39 Pages Posted: 29 Feb 2016 Last revised: 10 Dec 2016
Date Written: February 23, 2016
We consider the problem faced by a firm that receives highly differentiated products in an online fashion and needs to price them in order to sell them to its customer base. Products are described by vectors of features and the market value of each product is linear in the values of the features. The firm does not initially know the values of the different features, but it can learn the values of the features based on whether products were sold at the posted prices in the past. This model is motivated by a question in online advertising, where impressions arrive over time and can be described by vectors of features. We first consider a multi-dimensional version of binary search over polyhedral sets, and show that it has exponential worst-case regret.
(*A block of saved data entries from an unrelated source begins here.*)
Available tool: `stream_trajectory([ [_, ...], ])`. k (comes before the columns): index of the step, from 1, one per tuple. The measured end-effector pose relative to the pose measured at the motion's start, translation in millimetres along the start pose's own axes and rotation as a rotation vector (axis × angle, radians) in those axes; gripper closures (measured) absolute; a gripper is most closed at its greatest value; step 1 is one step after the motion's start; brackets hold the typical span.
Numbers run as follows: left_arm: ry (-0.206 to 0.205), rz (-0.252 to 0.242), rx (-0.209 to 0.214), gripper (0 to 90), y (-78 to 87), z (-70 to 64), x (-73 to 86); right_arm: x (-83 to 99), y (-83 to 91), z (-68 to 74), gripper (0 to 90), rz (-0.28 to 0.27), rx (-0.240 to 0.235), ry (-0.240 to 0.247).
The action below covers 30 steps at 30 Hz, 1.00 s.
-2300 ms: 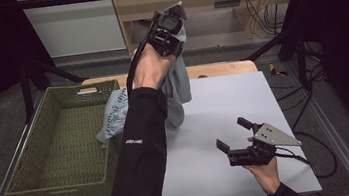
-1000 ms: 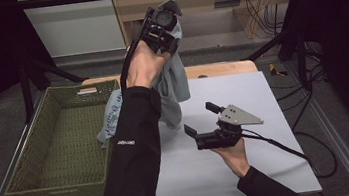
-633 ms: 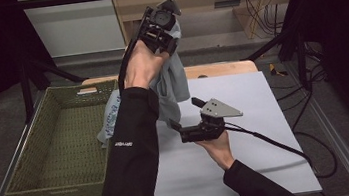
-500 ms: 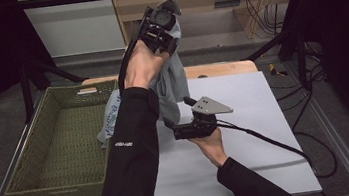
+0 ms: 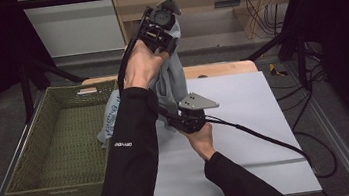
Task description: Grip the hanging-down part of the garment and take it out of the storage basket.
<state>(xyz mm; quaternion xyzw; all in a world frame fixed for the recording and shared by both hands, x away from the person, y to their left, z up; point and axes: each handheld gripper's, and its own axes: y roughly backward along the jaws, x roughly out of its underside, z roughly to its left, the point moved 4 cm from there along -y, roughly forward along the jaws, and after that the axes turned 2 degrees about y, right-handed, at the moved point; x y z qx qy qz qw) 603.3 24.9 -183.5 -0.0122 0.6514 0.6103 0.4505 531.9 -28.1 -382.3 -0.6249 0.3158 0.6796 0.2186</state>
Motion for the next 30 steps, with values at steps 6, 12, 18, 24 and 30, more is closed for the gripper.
stream_trajectory([
  [6, 0.012, -0.012, -0.005, 81.5, -0.4, -0.5, -0.6, -2.4, 6.4, -0.4, 88.0, 0.01, -0.019, 0.017],
  [12, -0.001, 0.005, -0.009, 81.6, 0.3, 0.1, -0.1, -1.9, 24.9, -7.2, 88.4, 0.003, -0.039, -0.001],
  [18, 0.001, 0.002, -0.014, 81.6, -2.6, -3.6, -1.9, -2.3, 52.0, -25.3, 88.6, -0.015, -0.018, 0.014],
  [24, -0.005, 0.003, -0.01, 81.5, -4.5, -7.6, -2.9, -5.1, 81.7, -46.6, 88.7, -0.019, 0.035, 0.056],
  [30, -0.013, 0.001, -0.005, 81.5, -4.6, -12.4, -3.9, -11.7, 102.4, -66.6, 88.7, -0.019, 0.099, 0.09],
])
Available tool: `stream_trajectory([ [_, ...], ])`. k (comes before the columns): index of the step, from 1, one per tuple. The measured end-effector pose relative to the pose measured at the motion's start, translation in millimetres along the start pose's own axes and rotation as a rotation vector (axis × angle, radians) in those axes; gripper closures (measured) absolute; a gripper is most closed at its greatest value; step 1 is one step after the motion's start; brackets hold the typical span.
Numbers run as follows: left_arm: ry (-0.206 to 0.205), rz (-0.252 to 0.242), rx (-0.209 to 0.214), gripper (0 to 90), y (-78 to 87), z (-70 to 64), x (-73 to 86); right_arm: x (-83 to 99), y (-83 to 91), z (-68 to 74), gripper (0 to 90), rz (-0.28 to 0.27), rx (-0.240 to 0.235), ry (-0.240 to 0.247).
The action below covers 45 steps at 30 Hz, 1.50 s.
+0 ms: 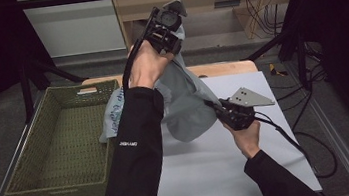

We then propose a modification of the prior algorithm where uncertainty sets are replaced by their Lowner-John ellipsoids. We show that this algorithm has a worst-case regret that is quadratic in the dimensionality of the feature space and logarithmic in the time horizon. We also show how to adapt our algorithm to the case where valuations are noisy by using a technique called shallow cuts. Finally, we present computational experiments to illustrate the performance of our algorithm.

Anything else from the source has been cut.